Winner Paul, Linder Steven L, Lipton Richard B, Almas Mary, Parsons Bruce, Pitman Verne
Nova Southeastern University, Fort Lauderdale, FL 33407, USA.
Headache. 2007 Apr;47(4):511-8. doi: 10.1111/j.1526-4610.2007.00755.x.
Eletriptan is a potent 5-HT(1B/1D) agonist with proven efficacy in the acute treatment of migraine in adults.
To evaluate the efficacy and tolerability of eletriptan 40 mg versus placebo in adolescent patients (aged 12-17).
A multicenter, double-blind, parallel-group, placebo-controlled trial was conducted comparing 40 mg of oral eletriptan with placebo for the treatment of migraine in adolescent patients. The primary efficacy endpoint was 2-hour headache response, and a number of secondary endpoints were also evaluated. An exploratory analysis evaluated which clinical and demographic characteristics might be correlated with high placebo response.
Of 274 patients who treated a migraine attack, 267 were evaluated for efficacy (n = 138 eletriptan; n = 129 placebo) at 2 hours post-dose. There was no significant difference in 2-hour headache response for eletriptan 40 mg versus placebo (57% vs 57%), and no significant improvements were observed for any of the outcomes at 1 or 2 hours post-dose. By contrast, there was a significant advantage for eletriptan 40 mg in reducing headache recurrence within 24 hours post-dose (11% vs 25%, P= .028), and post hoc analyses showed statistically significant differences for sustained headache response rates (52% vs 39%; P= .04) and sustained pain-free response rates (22% vs 10%; P= .013). The strongest clinical predictor of placebo response was triptan-naïve status (i.e., no previous use of any triptan). Eletriptan 40 mg was well tolerated in this population, and the profile of adverse events was similar to that observed in Phase III trials in adult patients.

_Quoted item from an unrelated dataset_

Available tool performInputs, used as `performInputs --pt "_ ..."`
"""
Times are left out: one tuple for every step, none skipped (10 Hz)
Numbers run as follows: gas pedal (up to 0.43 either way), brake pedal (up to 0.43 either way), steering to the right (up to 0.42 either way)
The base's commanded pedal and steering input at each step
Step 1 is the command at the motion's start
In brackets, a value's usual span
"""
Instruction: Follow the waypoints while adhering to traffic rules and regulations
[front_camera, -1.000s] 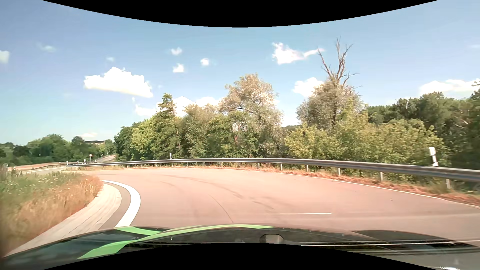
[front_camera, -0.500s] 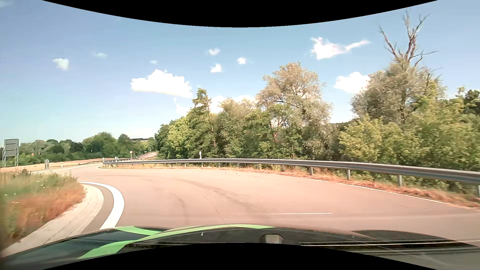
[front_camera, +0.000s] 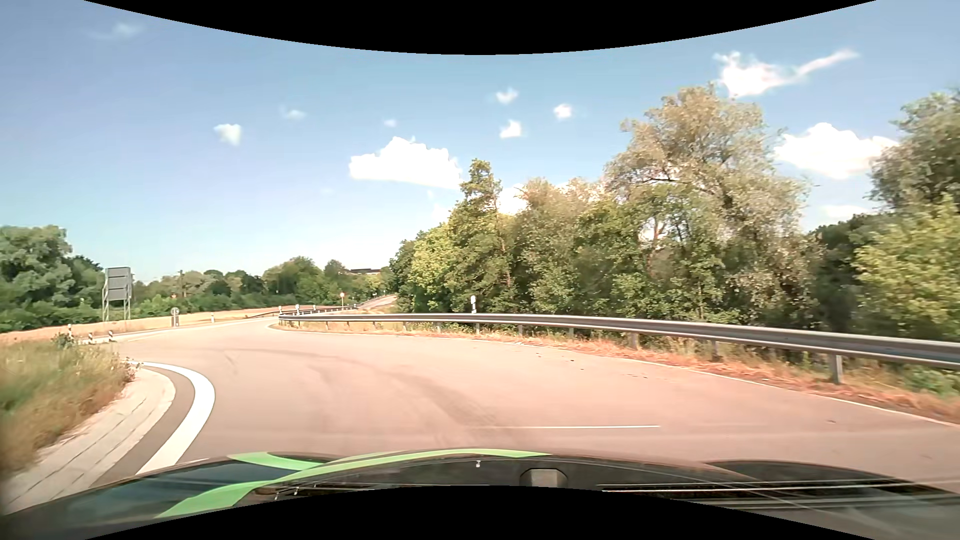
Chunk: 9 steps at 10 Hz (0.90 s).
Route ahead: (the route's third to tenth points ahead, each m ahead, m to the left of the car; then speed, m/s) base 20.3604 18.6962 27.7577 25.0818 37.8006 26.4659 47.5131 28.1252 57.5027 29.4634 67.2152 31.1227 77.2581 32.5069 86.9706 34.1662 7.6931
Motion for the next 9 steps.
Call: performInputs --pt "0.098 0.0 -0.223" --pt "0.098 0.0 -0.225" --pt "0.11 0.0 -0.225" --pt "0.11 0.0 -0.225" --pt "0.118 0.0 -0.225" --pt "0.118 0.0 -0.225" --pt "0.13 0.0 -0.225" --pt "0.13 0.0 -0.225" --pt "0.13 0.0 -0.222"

The high placebo response rates reported here for 1- and 2-hour outcomes are in accordance with other studies of triptans in adolescent patients. The evaluation of treatment effect in adolescent migraine might benefit from use of more stringent outcome measures, such as headache recurrence, sustained headache response, and sustained pain-free response at 24 hours post-dose.
依立曲坦是一种强效的5-HT(1B/1D)激动剂,已证实对成人偏头痛的急性治疗有效。

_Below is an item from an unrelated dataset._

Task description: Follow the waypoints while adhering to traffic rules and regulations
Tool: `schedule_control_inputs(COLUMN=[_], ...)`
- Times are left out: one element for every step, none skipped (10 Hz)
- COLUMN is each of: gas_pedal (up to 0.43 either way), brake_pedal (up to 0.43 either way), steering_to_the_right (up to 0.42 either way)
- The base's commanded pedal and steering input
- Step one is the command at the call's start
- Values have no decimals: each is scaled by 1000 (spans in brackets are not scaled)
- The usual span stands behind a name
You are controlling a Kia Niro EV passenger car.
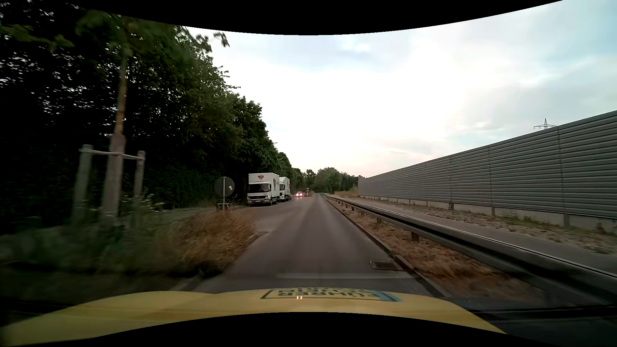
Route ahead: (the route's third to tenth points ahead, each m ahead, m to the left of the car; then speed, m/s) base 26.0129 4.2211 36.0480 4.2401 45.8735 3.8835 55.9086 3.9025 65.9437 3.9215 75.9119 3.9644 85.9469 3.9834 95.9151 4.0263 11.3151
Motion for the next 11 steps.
schedule_control_inputs(gas_pedal=[87, 87, 87, 87, 79, 79, 79, 79, 79, 79, 79], brake_pedal=[0, 0, 0, 0, 0, 0, 0, 0, 0, 0, 0], steering_to_the_right=[0, 0, 0, 0, 0, 0, 1, 1, 1, 0, 0])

评估40毫克依立曲坦与安慰剂对青少年患者(12至17岁)的疗效和耐受性。
进行了一项多中心、双盲、平行组、安慰剂对照试验,比较40毫克口服依立曲坦与安慰剂治疗青少年偏头痛的效果。主要疗效终点为2小时头痛缓解情况,还评估了多个次要终点。一项探索性分析评估了哪些临床和人口统计学特征可能与高安慰剂反应相关。
在274例治疗偏头痛发作的患者中,267例在给药后2小时进行了疗效评估(依立曲坦组n = 138;安慰剂组n = 129)。40毫克依立曲坦与安慰剂在2小时头痛缓解情况上无显著差异(57%对57%),给药后1小时或2小时的任何结果均未观察到显著改善。相比之下,40毫克依立曲坦在给药后24小时内减少头痛复发方面具有显著优势(11%对25%,P = 0.028),事后分析显示在持续头痛缓解率(52%对39%;P = 0.04)和持续无痛缓解率(22%对10%;P = 0.013)方面存在统计学显著差异。安慰剂反应最强的临床预测因素是未使用过曲坦类药物(即以前未使用过任何曲坦类药物)。40毫克依立曲坦在该人群中耐受性良好,不良事件谱与在成年患者的III期试验中观察到的相似。
此处报告的1小时和2小时结果的高安慰剂反应率与其他关于青少年患者曲坦类药物的研究一致。对青少年偏头痛治疗效果的评估可能受益于使用更严格的结局指标,如头痛复发、持续头痛缓解和给药后24小时的持续无痛缓解。